Of all the lines in the records below, copy only those that contain the string "picture".

Top of MATERIAL PROVIDED

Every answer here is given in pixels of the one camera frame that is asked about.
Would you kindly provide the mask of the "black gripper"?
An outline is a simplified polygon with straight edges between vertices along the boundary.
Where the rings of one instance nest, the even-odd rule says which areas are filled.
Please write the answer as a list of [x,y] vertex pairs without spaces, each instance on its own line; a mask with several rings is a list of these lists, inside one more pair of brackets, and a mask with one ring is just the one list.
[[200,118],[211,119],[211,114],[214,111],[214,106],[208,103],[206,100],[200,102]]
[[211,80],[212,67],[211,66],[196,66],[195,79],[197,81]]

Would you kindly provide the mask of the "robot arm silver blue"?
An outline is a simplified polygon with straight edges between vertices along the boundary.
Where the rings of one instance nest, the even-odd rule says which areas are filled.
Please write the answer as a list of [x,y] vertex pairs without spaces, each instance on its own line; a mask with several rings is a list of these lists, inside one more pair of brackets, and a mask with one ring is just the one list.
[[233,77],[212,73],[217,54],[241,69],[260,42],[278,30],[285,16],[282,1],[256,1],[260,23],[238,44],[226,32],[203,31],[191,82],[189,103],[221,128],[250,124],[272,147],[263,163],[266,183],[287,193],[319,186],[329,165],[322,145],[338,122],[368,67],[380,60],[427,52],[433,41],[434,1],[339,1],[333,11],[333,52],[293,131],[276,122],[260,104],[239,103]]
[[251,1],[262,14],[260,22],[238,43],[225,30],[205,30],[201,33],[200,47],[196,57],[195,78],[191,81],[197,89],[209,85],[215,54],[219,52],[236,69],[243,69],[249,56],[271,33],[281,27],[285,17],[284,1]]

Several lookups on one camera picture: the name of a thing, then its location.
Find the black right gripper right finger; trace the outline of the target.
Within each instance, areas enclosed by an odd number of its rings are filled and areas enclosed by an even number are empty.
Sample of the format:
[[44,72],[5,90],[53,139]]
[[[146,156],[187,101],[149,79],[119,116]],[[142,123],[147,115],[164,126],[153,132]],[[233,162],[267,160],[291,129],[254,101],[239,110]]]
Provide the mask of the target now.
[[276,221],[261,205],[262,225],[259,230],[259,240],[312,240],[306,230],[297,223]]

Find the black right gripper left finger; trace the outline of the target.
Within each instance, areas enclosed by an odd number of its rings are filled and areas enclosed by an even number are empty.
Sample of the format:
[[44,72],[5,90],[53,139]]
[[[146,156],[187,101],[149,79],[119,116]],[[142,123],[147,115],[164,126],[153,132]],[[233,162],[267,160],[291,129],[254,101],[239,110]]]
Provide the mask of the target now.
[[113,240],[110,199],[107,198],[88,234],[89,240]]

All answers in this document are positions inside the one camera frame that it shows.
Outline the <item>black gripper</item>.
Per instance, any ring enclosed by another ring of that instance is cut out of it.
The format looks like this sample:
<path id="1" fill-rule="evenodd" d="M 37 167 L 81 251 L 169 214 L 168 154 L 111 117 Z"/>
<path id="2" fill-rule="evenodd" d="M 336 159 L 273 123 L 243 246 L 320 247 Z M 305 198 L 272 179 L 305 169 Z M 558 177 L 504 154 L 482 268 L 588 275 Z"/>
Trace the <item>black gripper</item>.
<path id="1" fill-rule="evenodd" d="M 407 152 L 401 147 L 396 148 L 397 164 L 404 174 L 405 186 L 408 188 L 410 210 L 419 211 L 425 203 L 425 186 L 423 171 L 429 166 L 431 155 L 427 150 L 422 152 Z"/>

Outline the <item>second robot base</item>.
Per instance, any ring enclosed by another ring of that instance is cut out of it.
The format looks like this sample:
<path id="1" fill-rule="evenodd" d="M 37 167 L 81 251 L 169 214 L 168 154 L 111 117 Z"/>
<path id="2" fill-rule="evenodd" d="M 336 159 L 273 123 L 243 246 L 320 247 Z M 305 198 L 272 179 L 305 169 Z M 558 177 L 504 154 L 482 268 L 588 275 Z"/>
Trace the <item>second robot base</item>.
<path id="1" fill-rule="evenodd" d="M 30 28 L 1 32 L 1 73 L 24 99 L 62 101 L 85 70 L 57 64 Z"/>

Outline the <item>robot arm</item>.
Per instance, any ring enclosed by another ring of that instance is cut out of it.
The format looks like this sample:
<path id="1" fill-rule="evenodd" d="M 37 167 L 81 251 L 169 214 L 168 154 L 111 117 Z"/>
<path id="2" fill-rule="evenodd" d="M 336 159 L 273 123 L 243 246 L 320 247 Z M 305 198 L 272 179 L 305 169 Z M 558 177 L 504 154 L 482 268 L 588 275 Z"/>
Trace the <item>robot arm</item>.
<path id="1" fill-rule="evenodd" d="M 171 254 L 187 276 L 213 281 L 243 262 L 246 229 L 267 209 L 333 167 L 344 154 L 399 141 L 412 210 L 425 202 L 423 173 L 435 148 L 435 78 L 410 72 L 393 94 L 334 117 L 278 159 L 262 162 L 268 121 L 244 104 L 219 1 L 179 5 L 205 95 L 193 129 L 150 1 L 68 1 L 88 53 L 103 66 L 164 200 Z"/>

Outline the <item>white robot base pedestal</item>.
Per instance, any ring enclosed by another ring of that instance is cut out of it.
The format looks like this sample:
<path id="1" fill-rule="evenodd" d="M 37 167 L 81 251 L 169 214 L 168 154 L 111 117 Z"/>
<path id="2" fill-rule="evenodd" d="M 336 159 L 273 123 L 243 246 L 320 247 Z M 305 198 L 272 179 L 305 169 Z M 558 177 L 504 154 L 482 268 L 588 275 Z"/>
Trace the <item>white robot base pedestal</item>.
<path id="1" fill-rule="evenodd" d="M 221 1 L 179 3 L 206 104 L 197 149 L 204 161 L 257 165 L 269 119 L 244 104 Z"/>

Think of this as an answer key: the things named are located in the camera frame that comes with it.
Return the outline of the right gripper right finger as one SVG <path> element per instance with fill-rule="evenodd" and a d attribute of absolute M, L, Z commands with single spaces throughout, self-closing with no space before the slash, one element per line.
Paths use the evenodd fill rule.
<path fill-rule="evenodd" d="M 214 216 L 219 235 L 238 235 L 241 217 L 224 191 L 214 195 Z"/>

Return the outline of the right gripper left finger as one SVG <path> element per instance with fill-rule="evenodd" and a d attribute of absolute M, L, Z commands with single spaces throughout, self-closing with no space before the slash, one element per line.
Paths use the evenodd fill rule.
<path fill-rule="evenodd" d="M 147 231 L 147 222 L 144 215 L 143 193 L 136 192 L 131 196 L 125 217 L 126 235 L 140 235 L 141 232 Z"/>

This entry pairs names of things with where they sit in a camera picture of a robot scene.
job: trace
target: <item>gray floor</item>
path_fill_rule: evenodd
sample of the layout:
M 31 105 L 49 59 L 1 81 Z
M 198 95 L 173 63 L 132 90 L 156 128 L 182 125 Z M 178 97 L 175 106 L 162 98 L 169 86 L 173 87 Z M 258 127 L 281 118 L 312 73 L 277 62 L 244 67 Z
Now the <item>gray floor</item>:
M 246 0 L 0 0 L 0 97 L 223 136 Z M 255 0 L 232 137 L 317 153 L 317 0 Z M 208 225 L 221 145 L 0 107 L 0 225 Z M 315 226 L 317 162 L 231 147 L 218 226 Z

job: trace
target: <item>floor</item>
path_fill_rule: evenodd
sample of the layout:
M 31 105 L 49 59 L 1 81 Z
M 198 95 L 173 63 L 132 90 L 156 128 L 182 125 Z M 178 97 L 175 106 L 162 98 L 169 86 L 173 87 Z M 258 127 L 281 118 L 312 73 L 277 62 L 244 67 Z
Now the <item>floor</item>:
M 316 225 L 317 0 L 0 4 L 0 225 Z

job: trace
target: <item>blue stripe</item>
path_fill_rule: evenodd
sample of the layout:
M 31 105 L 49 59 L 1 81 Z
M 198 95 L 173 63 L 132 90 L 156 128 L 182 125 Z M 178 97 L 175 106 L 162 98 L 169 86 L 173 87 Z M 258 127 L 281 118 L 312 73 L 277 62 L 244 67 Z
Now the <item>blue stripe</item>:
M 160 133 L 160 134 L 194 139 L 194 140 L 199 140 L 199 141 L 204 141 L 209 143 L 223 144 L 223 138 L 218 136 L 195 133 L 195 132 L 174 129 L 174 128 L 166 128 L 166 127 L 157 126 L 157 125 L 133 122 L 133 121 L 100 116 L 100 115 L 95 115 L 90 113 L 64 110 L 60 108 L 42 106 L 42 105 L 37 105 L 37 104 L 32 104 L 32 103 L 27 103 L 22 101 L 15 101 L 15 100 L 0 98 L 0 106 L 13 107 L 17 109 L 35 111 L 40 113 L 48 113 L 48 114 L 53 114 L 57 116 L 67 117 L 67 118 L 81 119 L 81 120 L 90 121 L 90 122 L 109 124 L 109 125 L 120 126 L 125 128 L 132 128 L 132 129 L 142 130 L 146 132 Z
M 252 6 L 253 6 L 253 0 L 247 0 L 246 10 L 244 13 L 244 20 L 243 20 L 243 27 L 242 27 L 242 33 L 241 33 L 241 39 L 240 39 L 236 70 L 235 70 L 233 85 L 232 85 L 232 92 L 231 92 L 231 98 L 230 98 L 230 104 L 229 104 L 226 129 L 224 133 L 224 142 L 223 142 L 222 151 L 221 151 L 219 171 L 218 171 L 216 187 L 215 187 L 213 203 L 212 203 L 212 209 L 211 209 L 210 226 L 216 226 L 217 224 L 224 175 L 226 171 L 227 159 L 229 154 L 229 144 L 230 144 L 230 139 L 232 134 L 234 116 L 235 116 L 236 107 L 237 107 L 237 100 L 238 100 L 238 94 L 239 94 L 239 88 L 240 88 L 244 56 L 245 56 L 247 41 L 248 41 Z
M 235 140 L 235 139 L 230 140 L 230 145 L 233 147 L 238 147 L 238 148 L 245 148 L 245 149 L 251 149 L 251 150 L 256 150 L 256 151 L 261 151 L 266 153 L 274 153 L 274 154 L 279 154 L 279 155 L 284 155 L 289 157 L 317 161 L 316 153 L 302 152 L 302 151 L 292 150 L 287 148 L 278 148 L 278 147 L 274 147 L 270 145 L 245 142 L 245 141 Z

Bottom of MATERIAL PROVIDED

## YOUR SOLUTION:
Several lookups on one camera picture: the name of a thing, then its location.
This entry pairs names of things with where they sit in a camera picture of a robot scene.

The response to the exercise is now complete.